It is a valid question and an important query as large renovation projects and custom houses have ended many a marriage and partnership. The process has reduced highly successful, intelligent, confident individuals to sniveling, blubbering, spineless wimps in need of institutionalization.

As much as these poor people who merely seek more sufficient shelter need architects and contractors, there is another piece to the puzzle more important than the other two.

Without this group, the straitjacket should be on the material list alongside drywall and lumber.

Companies such as Construction Resource Group, LLC can save sanity, time and, most important, hundreds of thousands of dollars. This firm was founded and is led by Lyle Patterson, the former director of building and zoning for Belle Meade, where he also wore the hat of the flood plain administrator. Additionally, he has served as contractor for hundreds of houses for decades.

Patterson acts as auditor, CEO and liaison officer for the project. On Day One, he meets with all of the players – contractor, architect, subcontractors and interior designers – another vital ingredient to the success of the build – and all of the trades people.

He establishes accountability among the group and serves as the much-needed consultant.

He reviews all invoices before the client pays to ensure that the contractor has ordered what is required for the job and that the materials he or she ordered have arrived at the jobsite.

“On time” and “on budget” are terms not often associated with new construction and renovation.

The failure to deliver is not the result of incompetence in most cases, as material costs fluctuate and subcontractors often wreak havoc on schedules. When the plumber does not arrive when he promised – for the third time – and finish the rough-in, the contractor has to bump the electrician, who might have to change his schedule and miss a day, causing the contractor to move drywall delivery.

At that point, the drywall assigned is sold to another builder, and the entire project for the original customer has lost two or three months and perhaps a locked interest rate, costing the homeowner hundreds of thousands of dollars over the life of the loan.

Patterson says contractors and homeowners often take invoices for granted, and trucks are sometimes not loaded properly. At the end of each week,

Patterson creates and schedule and sends it to all involved outlining what should be accomplished in the coming week.

He visits each site every day to monitor the progress of the project and to check the quality of the work and the materials. Architect, interior designer, contractor, then an owner’s representative, such as Patterson. If you leave one ingredient out of the recipe, the house will not rise.

Sale of the Week

Last week Ryan Long, of Parks – the real estate firm, not the Metro government department – closed on his listing at 3553 Crestridge Drive for $2.75 million on a newly constructed house that encompasses 5,100 square feet. A house selling for $534 per square foot once seemed preposterous and shocking.
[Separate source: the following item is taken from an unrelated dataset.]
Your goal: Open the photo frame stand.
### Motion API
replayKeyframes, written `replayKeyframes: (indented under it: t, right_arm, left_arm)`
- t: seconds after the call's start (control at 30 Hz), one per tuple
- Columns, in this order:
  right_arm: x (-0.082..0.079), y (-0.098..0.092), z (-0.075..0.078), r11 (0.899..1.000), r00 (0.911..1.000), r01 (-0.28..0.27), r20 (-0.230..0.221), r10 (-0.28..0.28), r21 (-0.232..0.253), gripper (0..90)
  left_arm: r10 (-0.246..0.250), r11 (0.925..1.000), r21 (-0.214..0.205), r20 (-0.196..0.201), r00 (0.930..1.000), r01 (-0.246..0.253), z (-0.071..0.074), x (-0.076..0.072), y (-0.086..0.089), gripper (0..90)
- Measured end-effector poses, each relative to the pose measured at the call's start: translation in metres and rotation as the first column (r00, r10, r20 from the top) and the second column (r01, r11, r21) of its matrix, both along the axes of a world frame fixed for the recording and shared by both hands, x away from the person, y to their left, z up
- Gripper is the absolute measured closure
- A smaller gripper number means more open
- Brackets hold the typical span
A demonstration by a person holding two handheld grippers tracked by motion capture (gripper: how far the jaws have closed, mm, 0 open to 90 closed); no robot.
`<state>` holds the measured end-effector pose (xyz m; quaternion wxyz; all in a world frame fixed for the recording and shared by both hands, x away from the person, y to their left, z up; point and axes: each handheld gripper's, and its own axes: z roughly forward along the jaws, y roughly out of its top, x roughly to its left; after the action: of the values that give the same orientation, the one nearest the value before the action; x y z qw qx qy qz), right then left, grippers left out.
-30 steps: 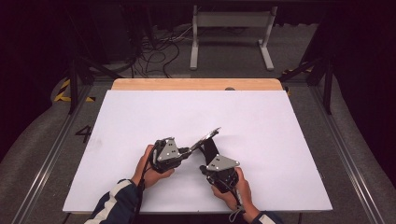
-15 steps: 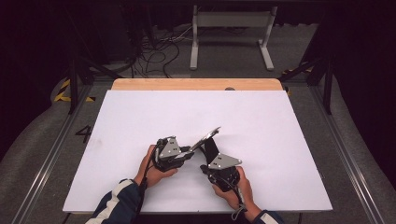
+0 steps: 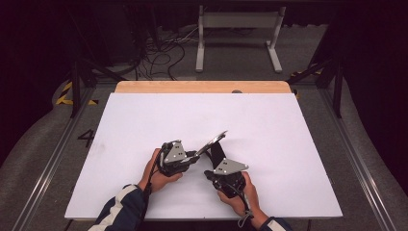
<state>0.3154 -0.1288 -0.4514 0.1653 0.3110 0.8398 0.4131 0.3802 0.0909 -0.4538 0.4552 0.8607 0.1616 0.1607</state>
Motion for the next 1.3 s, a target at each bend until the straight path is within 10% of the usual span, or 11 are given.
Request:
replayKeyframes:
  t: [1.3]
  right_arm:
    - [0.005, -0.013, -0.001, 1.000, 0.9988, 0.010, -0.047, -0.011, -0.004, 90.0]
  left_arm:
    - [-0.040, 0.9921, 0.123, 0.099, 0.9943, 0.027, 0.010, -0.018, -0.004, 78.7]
Now it could have some asking “Why so low?”

Being newly designed and built, the house has five bedrooms, each with its own bath or “ensuite” for French wannabes out there.
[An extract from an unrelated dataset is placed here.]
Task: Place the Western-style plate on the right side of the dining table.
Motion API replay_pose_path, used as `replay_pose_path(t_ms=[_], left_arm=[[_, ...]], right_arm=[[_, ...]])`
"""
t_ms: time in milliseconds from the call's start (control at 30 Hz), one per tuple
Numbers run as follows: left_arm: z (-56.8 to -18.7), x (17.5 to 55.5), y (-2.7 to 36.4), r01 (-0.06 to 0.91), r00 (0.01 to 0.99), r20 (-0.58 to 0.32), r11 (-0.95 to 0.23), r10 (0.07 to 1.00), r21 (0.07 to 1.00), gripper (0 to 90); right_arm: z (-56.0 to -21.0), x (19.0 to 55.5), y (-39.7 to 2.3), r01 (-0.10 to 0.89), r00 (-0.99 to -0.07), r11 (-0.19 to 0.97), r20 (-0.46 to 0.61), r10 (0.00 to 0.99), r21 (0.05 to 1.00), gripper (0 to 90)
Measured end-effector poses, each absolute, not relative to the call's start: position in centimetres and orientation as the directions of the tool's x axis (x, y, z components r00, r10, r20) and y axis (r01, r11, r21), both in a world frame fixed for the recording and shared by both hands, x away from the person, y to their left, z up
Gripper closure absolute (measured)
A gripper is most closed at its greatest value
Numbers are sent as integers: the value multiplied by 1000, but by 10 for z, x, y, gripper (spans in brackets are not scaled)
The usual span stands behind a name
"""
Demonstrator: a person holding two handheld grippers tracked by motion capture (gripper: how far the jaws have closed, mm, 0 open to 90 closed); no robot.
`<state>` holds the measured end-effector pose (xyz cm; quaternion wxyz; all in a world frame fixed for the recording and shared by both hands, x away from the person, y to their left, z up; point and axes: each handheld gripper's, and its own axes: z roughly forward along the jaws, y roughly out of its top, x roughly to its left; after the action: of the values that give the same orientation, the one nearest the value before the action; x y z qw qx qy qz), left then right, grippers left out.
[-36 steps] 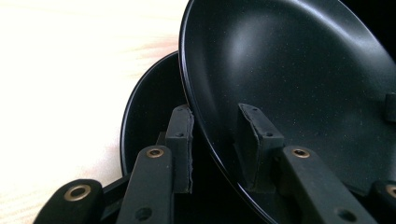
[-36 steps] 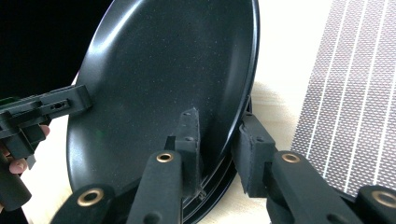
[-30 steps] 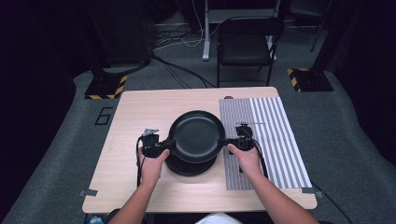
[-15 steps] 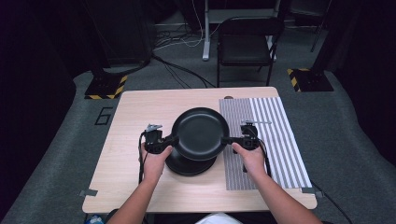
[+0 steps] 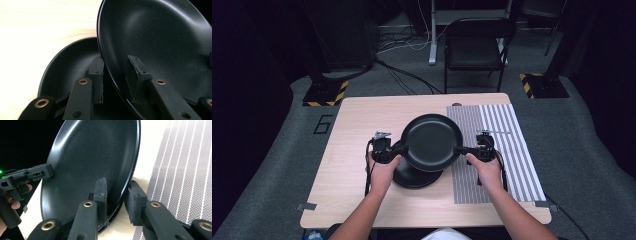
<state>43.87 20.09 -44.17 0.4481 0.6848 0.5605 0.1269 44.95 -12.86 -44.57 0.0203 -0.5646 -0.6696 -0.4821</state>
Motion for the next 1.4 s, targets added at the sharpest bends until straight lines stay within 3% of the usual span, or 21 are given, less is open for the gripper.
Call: replay_pose_path(t_ms=[1400], left_arm=[[-427, 449, 172, 647, 380, -314, -7, 870, 763, 673]], right_arm=[[-443, 445, -157, 772, -331, -169, 615, 716, 612, 723]])
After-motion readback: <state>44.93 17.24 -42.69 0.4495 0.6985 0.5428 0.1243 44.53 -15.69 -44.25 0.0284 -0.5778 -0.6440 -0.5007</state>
In French, a bedroom with its own bathroom would be “la chambre avec salle de bains attenante.” The word ensuite in French “en suite’ means “following.” And now ensuite means a bedroom with its own bathroom in the same manner that vente is larger than grande.
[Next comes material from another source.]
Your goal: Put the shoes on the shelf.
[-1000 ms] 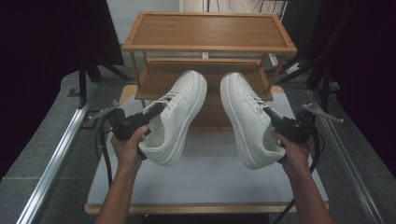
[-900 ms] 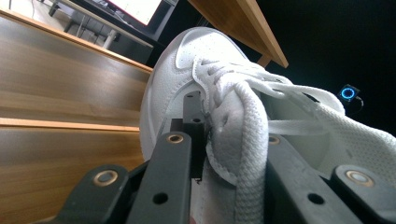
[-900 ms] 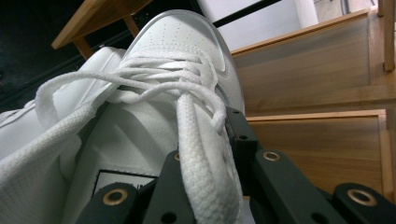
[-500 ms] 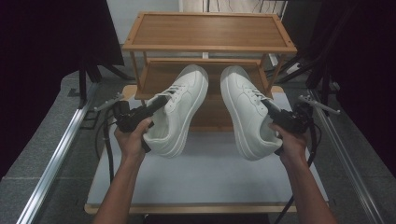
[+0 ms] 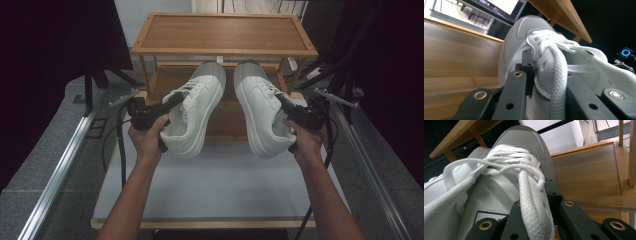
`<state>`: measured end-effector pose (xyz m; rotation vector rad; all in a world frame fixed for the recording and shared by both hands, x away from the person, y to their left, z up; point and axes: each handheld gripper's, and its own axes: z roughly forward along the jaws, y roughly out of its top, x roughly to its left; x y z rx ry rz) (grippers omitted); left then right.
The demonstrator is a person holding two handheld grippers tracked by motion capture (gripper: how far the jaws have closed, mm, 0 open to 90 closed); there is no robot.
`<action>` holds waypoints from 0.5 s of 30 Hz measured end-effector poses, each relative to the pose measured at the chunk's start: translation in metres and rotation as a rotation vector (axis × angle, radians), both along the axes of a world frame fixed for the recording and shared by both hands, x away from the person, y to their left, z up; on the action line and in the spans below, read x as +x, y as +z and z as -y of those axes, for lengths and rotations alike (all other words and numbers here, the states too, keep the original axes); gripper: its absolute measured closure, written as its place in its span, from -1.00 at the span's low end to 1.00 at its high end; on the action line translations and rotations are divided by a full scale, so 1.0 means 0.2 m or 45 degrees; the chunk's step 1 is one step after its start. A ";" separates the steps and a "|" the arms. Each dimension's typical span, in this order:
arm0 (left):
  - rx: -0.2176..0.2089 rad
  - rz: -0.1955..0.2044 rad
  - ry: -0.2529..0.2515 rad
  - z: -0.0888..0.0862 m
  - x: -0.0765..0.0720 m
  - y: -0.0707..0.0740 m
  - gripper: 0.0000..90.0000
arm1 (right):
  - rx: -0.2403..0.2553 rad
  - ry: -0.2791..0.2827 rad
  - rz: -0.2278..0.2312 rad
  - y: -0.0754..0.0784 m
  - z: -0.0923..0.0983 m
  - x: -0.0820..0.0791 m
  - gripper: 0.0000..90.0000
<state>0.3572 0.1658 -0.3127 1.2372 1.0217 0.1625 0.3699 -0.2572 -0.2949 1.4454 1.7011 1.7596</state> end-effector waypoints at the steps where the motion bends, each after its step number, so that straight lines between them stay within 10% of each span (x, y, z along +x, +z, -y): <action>1: -0.001 -0.001 0.002 0.00 0.01 0.00 0.81 | 0.008 0.001 -0.009 0.00 -0.01 0.01 0.85; 15: 0.024 -0.042 0.074 0.03 0.14 0.04 0.81 | -0.019 -0.055 -0.008 0.06 -0.06 0.13 0.86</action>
The house has Fisher Paykel appliances, based in East Tamaki, New Zealand, is a firm founded by Sir Woolf Fisher and Maurice Paykel and is now a subsidiary of Haier, a Chinese firm known for the dishwasher drawers it trademarked with the name “DishDrawer.” No need for linguistic cuteness.

Long listed the house, and the MLS states there was no buyer’s agent, a trend that has been around since the first homebuilder erected his first structure, especially in new construction. There are two fireplaces in the home, and they can burn gas or wood.

The house features the highly vaunted Pella windows, so named because the headquarters is in Pella, Iowa. It employs about 7,000 people and it is about to celebrate its 100th birthday. It was founded in 1925 when Peter Kuyper and wife Lucille bought Rolscreen company for $5,000.

The company has several types of windows such a casement, hung or double hung. From time to time, they sell windows that are shop mulled, a process of joining two or more windows together by their frames.

The property stayed on the market for 18 days and closed 43 days later. The crawlspace is encapsulated, a procedure now perfected with the dehumidifier, a tankless water heater and a two-car garage. The lot is 0.33 acres, and many prefer that or less.

Richard Courtney is a licensed real estate broker with Fridrich & Clark Realty, LLC and can be reached at [email protected].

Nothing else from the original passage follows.